In a short amount of time. Silimperi says the CCTF built an impressive people-powered local infrastructure. Made up of churches, nonprofits, informal social clubs and community leaders, the volunteer force of about 140 members is spreading the word about stay-at-home orders, sharing health information and even mobilizing a mask-making team to supply face coverings to essential workers, responders and other citizens.

“The network is the most powerful intervention we are carrying out,” Silimperi says. “People who have lived here full-time, who were born here and have lived here for decades, have been participating. It’s now reaffirming for us that this network is something that has potential and should be sustained — they’ve never had anything quite like it here before.”

There are honorable people who do care, who are eager to help and to be engaged.

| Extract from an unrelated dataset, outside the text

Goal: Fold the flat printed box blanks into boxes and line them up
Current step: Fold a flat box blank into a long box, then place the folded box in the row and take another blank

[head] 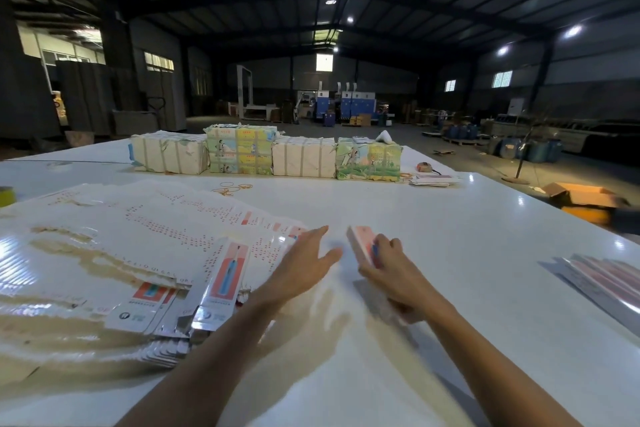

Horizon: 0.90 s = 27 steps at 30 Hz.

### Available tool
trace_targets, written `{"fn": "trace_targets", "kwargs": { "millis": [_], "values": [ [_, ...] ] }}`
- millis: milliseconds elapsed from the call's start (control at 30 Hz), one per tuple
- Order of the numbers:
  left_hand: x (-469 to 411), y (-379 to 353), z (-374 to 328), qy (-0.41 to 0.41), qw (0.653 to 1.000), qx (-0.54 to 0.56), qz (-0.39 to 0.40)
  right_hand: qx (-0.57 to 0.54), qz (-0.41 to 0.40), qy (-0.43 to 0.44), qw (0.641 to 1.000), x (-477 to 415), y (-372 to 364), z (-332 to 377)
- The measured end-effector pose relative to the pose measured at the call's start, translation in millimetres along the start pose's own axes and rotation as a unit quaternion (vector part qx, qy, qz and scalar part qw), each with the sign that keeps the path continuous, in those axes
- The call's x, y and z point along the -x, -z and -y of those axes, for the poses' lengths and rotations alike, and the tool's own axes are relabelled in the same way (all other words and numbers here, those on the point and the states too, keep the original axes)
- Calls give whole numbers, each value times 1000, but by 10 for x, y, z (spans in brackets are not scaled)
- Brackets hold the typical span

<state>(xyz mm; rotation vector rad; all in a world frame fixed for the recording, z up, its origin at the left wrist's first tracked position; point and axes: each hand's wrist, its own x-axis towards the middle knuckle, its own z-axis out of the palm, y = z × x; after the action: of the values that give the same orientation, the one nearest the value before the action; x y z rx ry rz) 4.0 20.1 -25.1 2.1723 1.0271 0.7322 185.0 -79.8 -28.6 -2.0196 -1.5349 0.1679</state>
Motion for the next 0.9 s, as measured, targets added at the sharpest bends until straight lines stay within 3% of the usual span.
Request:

Diana Silimperi, DGHI visiting professor of the practice of global health

Silimperi’s North Carolina roots run deep. She earned her undergraduate and medical degrees from Duke in 1974 and 1979, respectively, and deciding to buy a home with her husband in Pamlico County back in 2007. After years working internationally, she finally settled down in the area full-time two years ago.

In a time of dangerous medical misinformation, the task force’s commitment to communicating to the community is vital. Silimperi says if the task force can be sustained down the line, she hopes to see the potential for more DGHI involvement, like formal student internship opportunities.

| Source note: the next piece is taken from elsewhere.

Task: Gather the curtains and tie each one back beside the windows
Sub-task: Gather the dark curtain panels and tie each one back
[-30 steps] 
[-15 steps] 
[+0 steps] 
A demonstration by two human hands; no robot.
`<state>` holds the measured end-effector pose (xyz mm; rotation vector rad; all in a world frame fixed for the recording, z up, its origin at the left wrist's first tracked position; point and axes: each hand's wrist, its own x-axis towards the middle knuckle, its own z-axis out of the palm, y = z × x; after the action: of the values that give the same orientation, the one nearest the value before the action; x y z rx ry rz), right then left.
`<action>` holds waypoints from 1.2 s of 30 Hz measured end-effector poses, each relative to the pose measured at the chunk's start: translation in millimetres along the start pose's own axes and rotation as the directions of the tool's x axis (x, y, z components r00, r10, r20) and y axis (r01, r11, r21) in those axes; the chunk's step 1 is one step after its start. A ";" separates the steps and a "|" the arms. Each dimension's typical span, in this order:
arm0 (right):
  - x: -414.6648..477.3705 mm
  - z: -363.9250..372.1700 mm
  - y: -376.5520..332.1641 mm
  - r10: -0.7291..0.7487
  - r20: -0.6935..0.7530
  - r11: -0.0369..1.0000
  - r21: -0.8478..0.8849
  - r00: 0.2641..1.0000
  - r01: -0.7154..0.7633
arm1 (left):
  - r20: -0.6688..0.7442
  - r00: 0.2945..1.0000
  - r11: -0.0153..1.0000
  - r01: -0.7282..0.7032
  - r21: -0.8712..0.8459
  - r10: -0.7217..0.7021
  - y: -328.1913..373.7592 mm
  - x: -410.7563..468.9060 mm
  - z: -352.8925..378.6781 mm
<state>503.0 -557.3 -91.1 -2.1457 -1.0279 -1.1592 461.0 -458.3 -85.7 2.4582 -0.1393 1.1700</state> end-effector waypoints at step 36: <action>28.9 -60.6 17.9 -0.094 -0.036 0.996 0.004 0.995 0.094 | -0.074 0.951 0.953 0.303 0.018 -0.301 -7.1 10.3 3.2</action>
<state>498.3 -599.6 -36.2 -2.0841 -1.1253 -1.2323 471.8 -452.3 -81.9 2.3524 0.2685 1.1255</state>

But for now, just seeing the group playing an important role in her community is a big reward.

“At a time when hope is difficult, with so many terrible things happening in the world, it’s not only gratifying, but really inspiring,” Silimperi says. “There are honorable people who do care, who are eager to help and to be engaged. It’s reaffirmed that, if maybe not everyone, a significant proportion of the people here really want to be helpful for others and themselves.”